EXERCISE DESCRIPTION: For the entries below, count the lines containing "body" and give only that number.

Items from a data source:
● ● ● ● ●

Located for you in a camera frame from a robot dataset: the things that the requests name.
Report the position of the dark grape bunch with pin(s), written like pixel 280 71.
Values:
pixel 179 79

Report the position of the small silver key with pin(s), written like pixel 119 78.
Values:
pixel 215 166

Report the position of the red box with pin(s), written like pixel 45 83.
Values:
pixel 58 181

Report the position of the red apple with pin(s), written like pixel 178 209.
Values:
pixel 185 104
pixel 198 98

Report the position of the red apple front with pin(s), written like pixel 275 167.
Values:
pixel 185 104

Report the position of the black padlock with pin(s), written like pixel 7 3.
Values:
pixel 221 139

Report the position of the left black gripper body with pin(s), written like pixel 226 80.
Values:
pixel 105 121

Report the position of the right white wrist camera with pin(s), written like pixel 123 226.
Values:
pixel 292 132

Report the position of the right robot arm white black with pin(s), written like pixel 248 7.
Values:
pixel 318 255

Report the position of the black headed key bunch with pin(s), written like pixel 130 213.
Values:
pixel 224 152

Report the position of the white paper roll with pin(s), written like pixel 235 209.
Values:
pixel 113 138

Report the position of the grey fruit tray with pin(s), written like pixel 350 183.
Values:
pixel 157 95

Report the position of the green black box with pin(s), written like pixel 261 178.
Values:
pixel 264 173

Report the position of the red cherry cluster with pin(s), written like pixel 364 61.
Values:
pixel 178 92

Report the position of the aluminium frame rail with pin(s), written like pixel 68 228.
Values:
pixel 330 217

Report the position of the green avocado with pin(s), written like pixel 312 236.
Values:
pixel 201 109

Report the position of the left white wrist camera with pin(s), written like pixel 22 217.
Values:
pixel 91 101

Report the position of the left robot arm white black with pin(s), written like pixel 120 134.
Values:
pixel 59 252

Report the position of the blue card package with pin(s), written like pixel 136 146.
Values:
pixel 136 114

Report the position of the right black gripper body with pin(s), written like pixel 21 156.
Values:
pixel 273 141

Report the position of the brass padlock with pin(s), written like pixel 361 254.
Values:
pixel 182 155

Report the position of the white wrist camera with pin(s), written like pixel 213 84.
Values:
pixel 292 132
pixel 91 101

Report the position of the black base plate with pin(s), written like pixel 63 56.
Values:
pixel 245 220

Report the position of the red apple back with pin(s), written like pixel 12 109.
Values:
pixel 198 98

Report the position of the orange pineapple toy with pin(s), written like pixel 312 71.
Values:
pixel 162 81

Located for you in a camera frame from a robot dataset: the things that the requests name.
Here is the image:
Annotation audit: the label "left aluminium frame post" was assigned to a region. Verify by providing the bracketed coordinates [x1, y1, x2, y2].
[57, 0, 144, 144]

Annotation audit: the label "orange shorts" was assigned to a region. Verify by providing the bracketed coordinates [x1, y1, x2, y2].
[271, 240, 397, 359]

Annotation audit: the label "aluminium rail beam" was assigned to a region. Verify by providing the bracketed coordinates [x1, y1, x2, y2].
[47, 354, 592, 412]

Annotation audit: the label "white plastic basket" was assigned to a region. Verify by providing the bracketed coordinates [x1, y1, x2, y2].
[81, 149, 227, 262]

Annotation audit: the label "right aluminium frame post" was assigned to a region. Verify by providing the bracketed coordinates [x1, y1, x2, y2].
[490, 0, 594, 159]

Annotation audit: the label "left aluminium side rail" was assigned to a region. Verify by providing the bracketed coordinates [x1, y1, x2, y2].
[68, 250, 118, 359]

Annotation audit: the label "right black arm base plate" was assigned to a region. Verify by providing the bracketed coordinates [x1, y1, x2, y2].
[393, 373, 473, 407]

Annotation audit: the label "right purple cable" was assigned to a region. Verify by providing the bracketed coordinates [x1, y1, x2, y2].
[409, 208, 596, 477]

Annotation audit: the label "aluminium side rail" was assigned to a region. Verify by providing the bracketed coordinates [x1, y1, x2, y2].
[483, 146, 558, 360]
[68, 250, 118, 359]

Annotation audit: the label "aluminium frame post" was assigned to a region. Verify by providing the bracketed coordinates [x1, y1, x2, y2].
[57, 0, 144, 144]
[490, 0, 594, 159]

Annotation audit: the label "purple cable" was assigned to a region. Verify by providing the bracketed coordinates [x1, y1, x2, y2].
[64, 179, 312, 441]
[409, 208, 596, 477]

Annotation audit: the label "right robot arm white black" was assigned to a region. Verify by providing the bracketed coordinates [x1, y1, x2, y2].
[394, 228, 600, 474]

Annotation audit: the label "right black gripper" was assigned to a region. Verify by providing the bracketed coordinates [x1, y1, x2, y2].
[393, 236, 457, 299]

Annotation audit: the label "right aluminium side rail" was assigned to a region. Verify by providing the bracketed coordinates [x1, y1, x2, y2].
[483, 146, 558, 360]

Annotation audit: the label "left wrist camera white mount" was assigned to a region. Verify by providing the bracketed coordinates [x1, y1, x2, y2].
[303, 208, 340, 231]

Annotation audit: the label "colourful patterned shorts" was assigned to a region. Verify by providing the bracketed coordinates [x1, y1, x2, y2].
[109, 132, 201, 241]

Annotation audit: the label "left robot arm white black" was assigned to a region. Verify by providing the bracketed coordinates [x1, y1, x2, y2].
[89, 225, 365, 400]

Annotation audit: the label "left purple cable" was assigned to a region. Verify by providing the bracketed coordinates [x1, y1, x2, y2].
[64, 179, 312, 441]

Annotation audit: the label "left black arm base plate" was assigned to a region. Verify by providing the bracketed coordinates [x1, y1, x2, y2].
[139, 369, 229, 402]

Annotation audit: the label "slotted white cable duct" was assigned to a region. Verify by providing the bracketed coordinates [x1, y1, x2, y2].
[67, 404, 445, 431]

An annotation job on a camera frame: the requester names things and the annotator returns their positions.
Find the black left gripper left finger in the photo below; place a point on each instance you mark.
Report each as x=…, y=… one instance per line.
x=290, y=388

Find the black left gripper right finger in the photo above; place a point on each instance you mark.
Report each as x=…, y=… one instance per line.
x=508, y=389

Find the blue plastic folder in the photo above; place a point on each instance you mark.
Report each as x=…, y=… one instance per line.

● ● ● ● ●

COMPLETED TASK: 2